Manufacturers should sign their firmware files and establish a reliable signature verification mechanism to ensure the firmware is legitimate and has not been tampered with. Also, any such communication over the network should initially be over secure protocols such as HTTPS.

Conclusion

Assessing the security of devices such as smart pet feeders is not that different from auditing a smart camera with physical actuators that can be remotely controlled. The typical architecture includes various parts, including mobile applications, cloud backend and the device itself, all of which are involved in the operation and maintenance of the device.

To keep users safe, vendors must ensure that all communications to and from the device are protected from eavesdropping and tampering, especially during critical operations such as firmware updates. Using HTTPS instead of HTTP and enforcing certificate pinning not only in the app, but also on the device itself, typically makes it unlikely that an attacker can perform a man-in-the-middle attack. As an additional measure, enforcing firmware signature verification is one way to ensure a firmware update has not been modified or corrupted during the download process. In addition, implementing firmware verification at the boot level also adds another layer of protection by preventing modification via direct hardware access to the memory chip.

Secure credentials management in embedded devices is not necessarily a straightforward issue. Ensuring no hard-coded credentials provide access to anything on the device is a good security practice. Manufacturers must generate credentials at the time of manufacture on a per-device basis, in a way that cannot be guessed based on any available information. For example, using the device’s MAC address as a unique seed for a hash algorithm could eventually be reversed by a motivated attacker. The same concept applies to user-generated/provided credentials that may be stored on the device. Ensuring they are stored in a secure manner that prevents or makes it difficult for an attacker with physical access to extract them is an important security requirement.
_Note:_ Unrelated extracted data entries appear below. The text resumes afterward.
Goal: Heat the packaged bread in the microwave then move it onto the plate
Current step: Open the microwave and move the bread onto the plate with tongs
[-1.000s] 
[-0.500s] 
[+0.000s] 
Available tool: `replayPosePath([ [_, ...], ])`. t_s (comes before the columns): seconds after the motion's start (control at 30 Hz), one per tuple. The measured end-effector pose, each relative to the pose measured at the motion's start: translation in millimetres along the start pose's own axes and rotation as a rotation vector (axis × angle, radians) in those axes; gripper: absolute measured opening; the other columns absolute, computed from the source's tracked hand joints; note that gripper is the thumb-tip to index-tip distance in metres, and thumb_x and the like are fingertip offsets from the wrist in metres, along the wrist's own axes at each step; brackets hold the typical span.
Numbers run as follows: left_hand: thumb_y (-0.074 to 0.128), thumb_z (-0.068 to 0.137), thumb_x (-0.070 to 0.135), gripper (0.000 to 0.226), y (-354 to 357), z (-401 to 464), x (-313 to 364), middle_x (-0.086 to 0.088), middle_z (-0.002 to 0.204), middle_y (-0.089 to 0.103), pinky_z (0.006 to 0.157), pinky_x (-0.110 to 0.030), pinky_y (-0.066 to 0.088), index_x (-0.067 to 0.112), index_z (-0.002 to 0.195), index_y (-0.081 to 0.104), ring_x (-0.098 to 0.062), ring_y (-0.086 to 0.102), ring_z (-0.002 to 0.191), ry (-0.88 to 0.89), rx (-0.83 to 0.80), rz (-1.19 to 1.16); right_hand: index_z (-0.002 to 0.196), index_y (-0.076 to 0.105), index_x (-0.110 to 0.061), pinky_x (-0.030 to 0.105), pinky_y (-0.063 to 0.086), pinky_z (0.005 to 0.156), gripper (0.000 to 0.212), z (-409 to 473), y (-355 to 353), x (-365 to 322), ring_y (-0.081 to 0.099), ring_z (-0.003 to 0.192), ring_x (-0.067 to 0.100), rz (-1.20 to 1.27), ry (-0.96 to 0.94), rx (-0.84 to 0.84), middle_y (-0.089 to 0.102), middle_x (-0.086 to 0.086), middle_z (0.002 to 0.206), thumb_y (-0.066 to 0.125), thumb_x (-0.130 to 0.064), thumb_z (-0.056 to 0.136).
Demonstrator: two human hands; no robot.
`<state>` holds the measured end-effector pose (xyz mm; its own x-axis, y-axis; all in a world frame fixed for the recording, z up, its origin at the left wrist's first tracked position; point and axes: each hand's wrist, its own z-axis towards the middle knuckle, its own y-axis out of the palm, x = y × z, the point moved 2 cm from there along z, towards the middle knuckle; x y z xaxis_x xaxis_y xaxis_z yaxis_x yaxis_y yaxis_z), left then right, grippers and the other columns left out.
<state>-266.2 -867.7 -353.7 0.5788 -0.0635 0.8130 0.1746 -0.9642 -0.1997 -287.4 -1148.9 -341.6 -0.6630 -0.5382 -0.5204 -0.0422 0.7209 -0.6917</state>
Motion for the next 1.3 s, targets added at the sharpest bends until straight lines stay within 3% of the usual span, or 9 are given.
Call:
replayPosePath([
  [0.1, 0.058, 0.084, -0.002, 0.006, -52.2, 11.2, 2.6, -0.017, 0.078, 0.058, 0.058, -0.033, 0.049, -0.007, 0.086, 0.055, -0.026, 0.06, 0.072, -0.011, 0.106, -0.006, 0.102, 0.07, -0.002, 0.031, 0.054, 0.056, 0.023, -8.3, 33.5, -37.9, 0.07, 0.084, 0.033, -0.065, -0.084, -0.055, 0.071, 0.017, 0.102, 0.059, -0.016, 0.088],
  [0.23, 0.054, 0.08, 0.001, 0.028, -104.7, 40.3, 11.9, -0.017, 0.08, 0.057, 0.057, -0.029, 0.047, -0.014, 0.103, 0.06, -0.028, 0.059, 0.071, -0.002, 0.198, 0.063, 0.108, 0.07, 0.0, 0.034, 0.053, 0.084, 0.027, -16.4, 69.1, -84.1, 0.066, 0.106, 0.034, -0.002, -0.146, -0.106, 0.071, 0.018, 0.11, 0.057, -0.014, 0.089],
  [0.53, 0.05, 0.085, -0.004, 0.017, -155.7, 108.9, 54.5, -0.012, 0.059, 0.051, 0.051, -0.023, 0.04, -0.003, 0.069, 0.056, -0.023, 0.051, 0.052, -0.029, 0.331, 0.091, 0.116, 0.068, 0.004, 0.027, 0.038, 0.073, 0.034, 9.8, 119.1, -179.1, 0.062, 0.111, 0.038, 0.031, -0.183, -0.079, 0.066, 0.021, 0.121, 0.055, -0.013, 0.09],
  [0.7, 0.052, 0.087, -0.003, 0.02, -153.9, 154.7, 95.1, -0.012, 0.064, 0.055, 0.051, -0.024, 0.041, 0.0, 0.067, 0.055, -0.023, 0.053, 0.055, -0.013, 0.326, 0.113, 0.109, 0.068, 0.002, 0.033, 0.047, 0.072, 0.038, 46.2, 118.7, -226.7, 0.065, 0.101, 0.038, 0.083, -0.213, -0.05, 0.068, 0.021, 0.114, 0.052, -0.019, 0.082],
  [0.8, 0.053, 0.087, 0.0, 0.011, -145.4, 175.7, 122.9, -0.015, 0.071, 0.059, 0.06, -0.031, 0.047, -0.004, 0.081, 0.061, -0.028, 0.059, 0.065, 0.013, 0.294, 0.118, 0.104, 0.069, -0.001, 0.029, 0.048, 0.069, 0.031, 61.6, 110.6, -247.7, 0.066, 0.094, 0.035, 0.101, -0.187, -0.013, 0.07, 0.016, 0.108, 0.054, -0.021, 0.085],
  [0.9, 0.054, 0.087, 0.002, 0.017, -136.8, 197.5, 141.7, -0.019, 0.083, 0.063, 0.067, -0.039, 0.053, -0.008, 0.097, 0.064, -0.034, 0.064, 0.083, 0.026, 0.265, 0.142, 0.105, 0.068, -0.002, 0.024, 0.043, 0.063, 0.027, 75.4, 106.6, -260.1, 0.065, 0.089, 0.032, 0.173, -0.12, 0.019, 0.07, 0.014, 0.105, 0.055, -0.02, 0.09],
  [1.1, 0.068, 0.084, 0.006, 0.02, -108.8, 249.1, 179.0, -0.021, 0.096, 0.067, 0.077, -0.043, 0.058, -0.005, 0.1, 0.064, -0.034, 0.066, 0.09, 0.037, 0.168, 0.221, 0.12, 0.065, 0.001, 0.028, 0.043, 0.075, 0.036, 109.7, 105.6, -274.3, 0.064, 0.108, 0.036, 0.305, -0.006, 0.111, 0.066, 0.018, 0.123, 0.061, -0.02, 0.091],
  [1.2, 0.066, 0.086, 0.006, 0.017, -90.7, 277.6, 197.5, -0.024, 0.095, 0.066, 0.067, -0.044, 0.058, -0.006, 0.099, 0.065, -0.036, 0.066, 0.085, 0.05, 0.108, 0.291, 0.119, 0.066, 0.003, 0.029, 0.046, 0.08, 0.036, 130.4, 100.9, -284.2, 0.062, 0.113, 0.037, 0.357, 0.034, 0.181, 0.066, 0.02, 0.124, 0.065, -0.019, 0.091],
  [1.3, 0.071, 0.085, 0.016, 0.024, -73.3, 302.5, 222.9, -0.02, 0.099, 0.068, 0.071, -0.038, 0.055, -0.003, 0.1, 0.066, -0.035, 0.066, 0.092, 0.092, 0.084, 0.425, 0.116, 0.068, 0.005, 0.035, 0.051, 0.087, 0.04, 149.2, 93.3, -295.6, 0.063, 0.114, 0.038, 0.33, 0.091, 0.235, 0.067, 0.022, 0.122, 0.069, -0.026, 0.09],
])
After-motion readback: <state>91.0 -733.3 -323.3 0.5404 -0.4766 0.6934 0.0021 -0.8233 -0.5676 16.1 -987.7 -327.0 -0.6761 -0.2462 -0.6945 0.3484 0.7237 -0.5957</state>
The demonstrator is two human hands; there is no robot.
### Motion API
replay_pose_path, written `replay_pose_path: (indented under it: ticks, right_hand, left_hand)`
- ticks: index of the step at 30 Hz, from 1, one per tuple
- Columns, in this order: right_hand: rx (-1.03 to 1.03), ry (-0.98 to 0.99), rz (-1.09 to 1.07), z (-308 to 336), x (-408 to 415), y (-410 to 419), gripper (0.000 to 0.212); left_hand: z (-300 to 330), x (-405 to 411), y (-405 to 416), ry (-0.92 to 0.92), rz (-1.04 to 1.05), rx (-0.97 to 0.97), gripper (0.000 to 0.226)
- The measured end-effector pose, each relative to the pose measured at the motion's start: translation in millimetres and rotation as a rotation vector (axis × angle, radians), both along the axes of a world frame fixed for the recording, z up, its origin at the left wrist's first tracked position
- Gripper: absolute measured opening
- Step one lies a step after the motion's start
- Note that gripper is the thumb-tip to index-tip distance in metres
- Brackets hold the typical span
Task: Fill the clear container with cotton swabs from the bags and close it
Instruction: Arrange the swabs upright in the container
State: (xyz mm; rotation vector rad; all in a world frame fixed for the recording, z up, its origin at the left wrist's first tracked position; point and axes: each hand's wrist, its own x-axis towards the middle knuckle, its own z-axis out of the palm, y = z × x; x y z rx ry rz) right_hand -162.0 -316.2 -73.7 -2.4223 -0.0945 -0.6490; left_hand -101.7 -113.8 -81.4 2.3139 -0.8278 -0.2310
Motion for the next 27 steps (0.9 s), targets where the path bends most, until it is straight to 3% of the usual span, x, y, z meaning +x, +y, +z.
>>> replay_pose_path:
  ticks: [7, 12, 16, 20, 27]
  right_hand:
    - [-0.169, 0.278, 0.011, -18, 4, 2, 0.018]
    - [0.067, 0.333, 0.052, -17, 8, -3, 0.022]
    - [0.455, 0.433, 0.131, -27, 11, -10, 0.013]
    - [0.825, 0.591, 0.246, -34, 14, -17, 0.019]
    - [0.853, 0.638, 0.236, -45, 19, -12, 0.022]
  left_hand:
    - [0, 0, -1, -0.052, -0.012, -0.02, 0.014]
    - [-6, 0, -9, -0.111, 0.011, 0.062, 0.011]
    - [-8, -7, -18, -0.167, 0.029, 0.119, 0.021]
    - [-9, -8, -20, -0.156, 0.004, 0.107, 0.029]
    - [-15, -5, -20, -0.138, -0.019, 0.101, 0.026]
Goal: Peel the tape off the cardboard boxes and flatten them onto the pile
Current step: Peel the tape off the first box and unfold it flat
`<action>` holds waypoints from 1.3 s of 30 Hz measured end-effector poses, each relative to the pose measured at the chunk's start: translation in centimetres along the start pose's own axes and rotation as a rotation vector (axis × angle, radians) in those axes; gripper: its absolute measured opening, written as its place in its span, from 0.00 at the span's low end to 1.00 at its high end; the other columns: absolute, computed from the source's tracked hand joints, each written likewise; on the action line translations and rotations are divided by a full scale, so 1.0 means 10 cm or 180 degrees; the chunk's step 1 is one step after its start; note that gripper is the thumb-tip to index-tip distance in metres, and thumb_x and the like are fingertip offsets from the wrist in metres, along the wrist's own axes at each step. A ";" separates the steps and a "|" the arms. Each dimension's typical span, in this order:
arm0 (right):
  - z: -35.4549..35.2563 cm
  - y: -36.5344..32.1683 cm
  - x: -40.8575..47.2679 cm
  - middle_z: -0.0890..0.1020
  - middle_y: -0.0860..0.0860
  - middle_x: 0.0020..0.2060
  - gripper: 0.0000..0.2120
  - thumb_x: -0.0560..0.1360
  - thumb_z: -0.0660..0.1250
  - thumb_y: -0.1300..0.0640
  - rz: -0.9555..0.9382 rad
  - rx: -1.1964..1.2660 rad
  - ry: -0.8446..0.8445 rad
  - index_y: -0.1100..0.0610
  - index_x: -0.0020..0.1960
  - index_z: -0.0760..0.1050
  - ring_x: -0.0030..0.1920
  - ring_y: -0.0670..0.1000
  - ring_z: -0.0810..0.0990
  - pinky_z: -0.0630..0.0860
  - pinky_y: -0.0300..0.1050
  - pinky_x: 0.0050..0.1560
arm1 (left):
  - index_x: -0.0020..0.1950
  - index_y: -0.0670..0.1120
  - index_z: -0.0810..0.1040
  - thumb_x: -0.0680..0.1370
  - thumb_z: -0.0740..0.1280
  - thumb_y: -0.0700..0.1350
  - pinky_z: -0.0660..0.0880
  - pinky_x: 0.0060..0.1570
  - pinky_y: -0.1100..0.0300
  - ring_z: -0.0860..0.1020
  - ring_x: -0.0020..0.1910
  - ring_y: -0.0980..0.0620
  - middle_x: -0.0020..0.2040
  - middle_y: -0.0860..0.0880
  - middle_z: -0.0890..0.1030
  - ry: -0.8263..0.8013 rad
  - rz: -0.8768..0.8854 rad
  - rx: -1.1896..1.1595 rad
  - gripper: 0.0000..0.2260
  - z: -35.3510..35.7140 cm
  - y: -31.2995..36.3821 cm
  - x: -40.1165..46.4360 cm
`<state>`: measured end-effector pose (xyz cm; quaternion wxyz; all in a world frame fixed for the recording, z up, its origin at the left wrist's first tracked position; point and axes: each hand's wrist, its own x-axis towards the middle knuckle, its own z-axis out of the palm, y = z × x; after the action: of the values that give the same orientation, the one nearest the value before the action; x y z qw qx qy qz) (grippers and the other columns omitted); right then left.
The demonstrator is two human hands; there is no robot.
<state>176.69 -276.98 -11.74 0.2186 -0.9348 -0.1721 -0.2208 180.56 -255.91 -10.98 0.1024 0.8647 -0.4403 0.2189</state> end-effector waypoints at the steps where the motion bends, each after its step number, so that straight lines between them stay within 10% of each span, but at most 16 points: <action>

Also, any services that can be accessed remotely must undergo a thorough security assessment, especially those that don’t serve the primary purpose of the device. Ideally, if any of these expose users to potential security risks, the vendor should make that clear to the users, along with some practical ways to mitigate those risks. When a firmware update comes out, it is also good practice to point out what kind of security issues it fixes, when it fixes them, and emphasize the risks being eliminated.

Finally, as with any system, users need to keep it updated to ensure they have the vendor’s latest software fixes, including those related to security. As for personal data, it is reasonable to assume the device may store information such as the user’s Wi-Fi credentials in a way that is potentially accessible to anyone with physical access to it, so it is important to perform a hard reset as described in the product manual before reselling or disposing of the device. For the more tech-savvy, a good practice is to connect these devices in a separate network away from critical devices such as home and work computers. Internet providers now ship home routers that can, for example, spin up an additional guest network. This might be a place to consider connecting such IoT devices to reduce the potential damage from unpatched or undiscovered vulnerabilities.